Long-term efficacy of endoscopic transluminal drainage for acute pancreatitis complicated with walled-off necrosis or pancreatic pseudocyst
10.3760/cma.j.cn321463-20201021-00757
- VernacularTitle:内镜腔内引流术治疗急性胰腺炎合并胰腺包裹性坏死或假性囊肿的长期疗效分析
- Author:
Jingwen HUANG
1
;
Guifang XU
;
Muhan NI
;
Ruilu QIN
;
Yi HE
;
Rui MENG
;
Xiang ZHANG
;
Lei WANG
Author Information
1. 南京大学医学院附属鼓楼医院消化科,南京 210008
- Keywords:
Pancreatitis, acute necrotizing;
Pancreatic pseudocyst;
Walled-off necrosis;
Endoscopic transluminal drainage;
Follow-up studies
- From:
Chinese Journal of Digestive Endoscopy
2022;39(2):128-132
- CountryChina
- Language:Chinese
-
Abstract:
Objective:To evaluate the long-term efficacy of endoscopic transluminal drainage(ETD) for acute pancreatitis complicated with walled-off necrosis (WON) or pancreatic pseudocyst (PPC).Methods:A total of 79 patients who were diagnosed as having WON or PPC by abdominal CT or ultrasound and treated with ETD in Nanjing Drum Tower Hospital were enrolled.
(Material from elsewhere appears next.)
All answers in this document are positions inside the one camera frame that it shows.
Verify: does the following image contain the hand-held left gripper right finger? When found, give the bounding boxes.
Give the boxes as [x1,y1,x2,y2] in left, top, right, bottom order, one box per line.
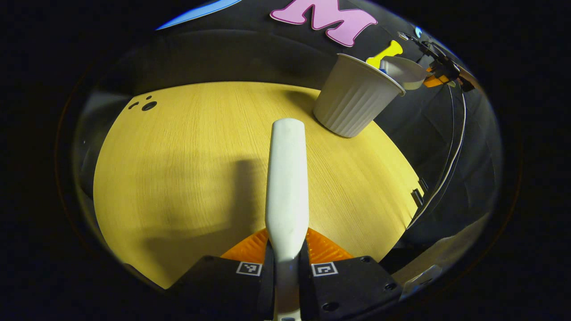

Past medical records and follow-up by phone call after discharge were analyzed for long-term outcomes including endocrine and exocrine functions and long-term quality of life.Results:A total of 50 patients were enrolled, including 31 patients with infected WON/PPC and 19 patients with uninfected WON/PPC. Seventeen patients (54.84%) in the infected WON/PPC group and 11 patients (57.89%) in the uninfected WON/PPC group lost 5% or more of their weight. There were no significant differences in the proportion of cases of weight loss of 5% or more ( P=0.833), or the weight loss between the two groups (12.59±8.89 kg VS 10.91±2.47 kg, P=0.522). Only one patient in the infected WON/PPC group had chronic abdominal pain. There was no significant difference in the Izbicki score between the two groups (23.79±6.74 VS 22.03±3.21, P=0.295). None of the patients developed steatorrhea after discharge. Five patients (16.67%, 5/30) in the infected WON/PPC group and 6 patients (40.00%, 6/15) in the uninfected WON/PPC group developed endocrine insufficiency with no significant difference ( P=0.140). Greater risk of secondary diabetes resulted from higher low-density lipoprotein cholesterol ( HR=1.9, 95% CI: 1.0-3.4, P=0.044)and triglycerides ( HR=1.2, 95% CI: 1.0-1.3, P =0.029). Conclusion:ETD is safe and effective for WON and PPC. But there is possibility that patients develop secondary diabetes. Additionally, greater risk of secondary diabetes results from higher low-density lipoprotein cholesterol and triglycerides.